So many exciting things happened in Morocco, so I will try to just highlight the important events. Visiting a Muslim country was a completely different experience from visiting Europe. It was a place I will never forget, and it has only made me more curious about the Middle East and their culture. The Islam religion and its respective countries have always had a bad stigma in America, so I want to learn more about it. If only it wasn’t so expensive, and it was a little more safe to visit! My boyfriend is half Lebanese, so that is a pretty good excuse to visit the Middle East.
After our adventure at the Feria and a few short hours of sleep, we were off to our next adventure. Next stop: Africa. I was overly excited to be able to experience a completely different culture from the westernized experience I had grown up with. And, it was the first time that I was taking an organized tour during my time in Europe. I was excited to finally be able to just enjoy the trip and not worry about the details of the itinerary.
After dropping off my huge purple luggage at the WeLoveSpain office (I had moved out of my apartment, and I had to bring everything with me), we still had a few hours before the pick-up time, so I wanted to show my cousins around Sevilla. We were only able to see a few sites, but it was still wonderful to see my favorite Spanish city again.

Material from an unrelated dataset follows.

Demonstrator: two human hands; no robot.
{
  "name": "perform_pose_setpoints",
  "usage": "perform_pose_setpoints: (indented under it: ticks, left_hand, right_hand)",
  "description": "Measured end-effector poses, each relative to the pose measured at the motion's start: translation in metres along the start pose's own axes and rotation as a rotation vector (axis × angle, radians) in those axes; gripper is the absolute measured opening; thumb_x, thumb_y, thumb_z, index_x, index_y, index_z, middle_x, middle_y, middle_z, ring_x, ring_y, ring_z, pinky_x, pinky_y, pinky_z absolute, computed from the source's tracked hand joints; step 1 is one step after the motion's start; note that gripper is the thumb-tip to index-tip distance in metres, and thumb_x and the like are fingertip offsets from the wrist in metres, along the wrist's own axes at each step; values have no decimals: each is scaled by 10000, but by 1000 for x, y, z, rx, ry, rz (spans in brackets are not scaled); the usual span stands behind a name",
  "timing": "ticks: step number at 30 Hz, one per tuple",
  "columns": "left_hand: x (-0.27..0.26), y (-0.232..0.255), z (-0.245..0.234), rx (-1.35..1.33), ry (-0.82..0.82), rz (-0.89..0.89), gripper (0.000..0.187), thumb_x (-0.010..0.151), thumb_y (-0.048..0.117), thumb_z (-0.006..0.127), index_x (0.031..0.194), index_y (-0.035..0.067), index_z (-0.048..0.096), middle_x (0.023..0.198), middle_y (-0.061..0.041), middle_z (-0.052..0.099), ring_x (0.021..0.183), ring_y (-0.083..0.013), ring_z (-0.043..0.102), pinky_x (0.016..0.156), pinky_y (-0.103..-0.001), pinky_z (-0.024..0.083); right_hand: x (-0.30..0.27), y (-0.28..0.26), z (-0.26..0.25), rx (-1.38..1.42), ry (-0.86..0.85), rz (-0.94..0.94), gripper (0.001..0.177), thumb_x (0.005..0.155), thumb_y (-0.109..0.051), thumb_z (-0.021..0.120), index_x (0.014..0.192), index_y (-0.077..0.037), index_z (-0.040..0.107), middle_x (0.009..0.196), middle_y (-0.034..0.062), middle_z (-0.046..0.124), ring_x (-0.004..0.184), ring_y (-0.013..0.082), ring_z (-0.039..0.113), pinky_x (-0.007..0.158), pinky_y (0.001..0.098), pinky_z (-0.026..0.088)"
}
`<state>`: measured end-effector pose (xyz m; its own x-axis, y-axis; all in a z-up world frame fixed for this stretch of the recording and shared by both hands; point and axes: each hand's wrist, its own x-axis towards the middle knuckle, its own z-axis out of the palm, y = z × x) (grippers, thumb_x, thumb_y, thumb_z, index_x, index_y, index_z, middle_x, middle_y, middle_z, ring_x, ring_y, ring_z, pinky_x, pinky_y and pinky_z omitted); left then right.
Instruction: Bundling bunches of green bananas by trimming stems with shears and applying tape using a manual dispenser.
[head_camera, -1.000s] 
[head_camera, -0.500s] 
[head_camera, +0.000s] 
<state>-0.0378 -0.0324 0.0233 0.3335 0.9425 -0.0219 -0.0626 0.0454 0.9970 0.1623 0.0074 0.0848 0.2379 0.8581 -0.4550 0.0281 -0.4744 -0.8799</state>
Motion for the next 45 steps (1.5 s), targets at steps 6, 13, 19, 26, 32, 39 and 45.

After exploring Sevilla for a few short hours, we headed over to the meeting point where a huge tour bus would pick us all up and ship us over the ocean to another continent. After a long bus ride, a ferry, and another long bus ride, we arrived in Ceuta. I never knew that Spain had so many territories outside of its actual mainland. Aside from Ceuta and Melilla, Spanish cities on the Moroccan mainland, Spain also controls the Balearic Islands and Canary Islands. It’s a shame that I was not able to visit any of the islands, but I will be back one day.
Anyways, we crossed the border into actual Morocco, and I finally got another passport stamp! Because I had mostly been traveling within the Schengen zone, I would never get passport stamps. It was a bit disappointing. We were bussed over to a hotel in a tiny fishing village, and we spent the night there. All of the food was included, and it was delicious. For only 185 euros, I really do think this trip was a bargain. The only thing that was not included was drinks. It was my first time in a country where everyone adamantly insists that you avoid tap water. Don’t even brush your teeth with the tap. Apparently, one of my friends who had been in Morocco the previous week had gotten a bad case of the sh*ts because she brushed her teeth with the water. There are different bacteria in the water that foreigners usually cannot handle very well, so it is best to stay clear of the water. So I made as little contact as possible with any water there. My showers were filled with the fear that the water particles would somehow find their way from my skin into my digestive tract.
The next morning, we headed over to the miraculous city of Chefchaouen. If you’ve never heard of it, Chefchaouen is completely painted blue. They paint over the walls and doors several times a month in order to keep the beautiful color. We spent the day with Habibi, the cutest tour guide I have ever seen, showing us the important sites of the city. I found out later that Habibi is actually an Arabic term of endearment that means “my love” or “sweetheart” or something along those lines. Every corner we turned, every door we opened, was photogenic, and I wanted to photograph everything. It was probably one of the more touristy areas that we visited, but with good reason. I am usually not one for touristy areas, but this place was worth it. I would have loved to just get lost here and find hidden intricate doors and walkways.
Sadly, we only had a few hours in this city, and we left towards Tangier that evening. It was predicted to rain the next day, and we were supposed to be riding camels. They decided to squish the rides in on the first day just in case it was too wet to do it the next day. We drove over to a random beach, and headed down to the sand where my cousins and I promptly ran to be the first to ride the camels. It was one of the most awkward and fun animals I have ever ridden. When they first stand up, it is extremely easy to just topple over because they are so jerky. However, once they started walking and then galloping, I quite enjoyed myself.
After all of the fun, we drove into Tangier where we would spend the night. Unfortunately, my cousins were both starting to get sick, so we needed to buy some medicine. After dinner, we explored the city a little bit, and bought some medicine. I guess we really stuck out like a sore thumb because everyone stared at us as we walked down the streets. I even put a veil around my head, but we still got just as many stares. We did not last long before we decided to head back to the hotel.
The next morning, we were going to visit Tetouan and their ancient Medina. This city was very similar to the Philippines with narrow streets, poverty, and vendors surrounding you. I could see how most people would be shocked when they see something like this, but thankfully, I have been exposed to similar environments in the Philippines. We ended the trip with lunch in a beautiful building. It looked like a small castle, complete with a royal throne. I must say that Moroccan food is delicious, and thankfully, my stomach did not argue with me for the duration of the trip.
We ended the weekend with a ferry back to the mainland. Because of the Feria in Sevilla, there was a huge backup in traffic. We had to be dropped off a mile from the meeting point and then walk all the way to our airBNB with our huge luggages. We arrived at almost 1 in the morning, and thankfully our host was nice and waited for us to come. It was a tiring, eye-opening, but very rewarding weekend. Next stop: Brussels!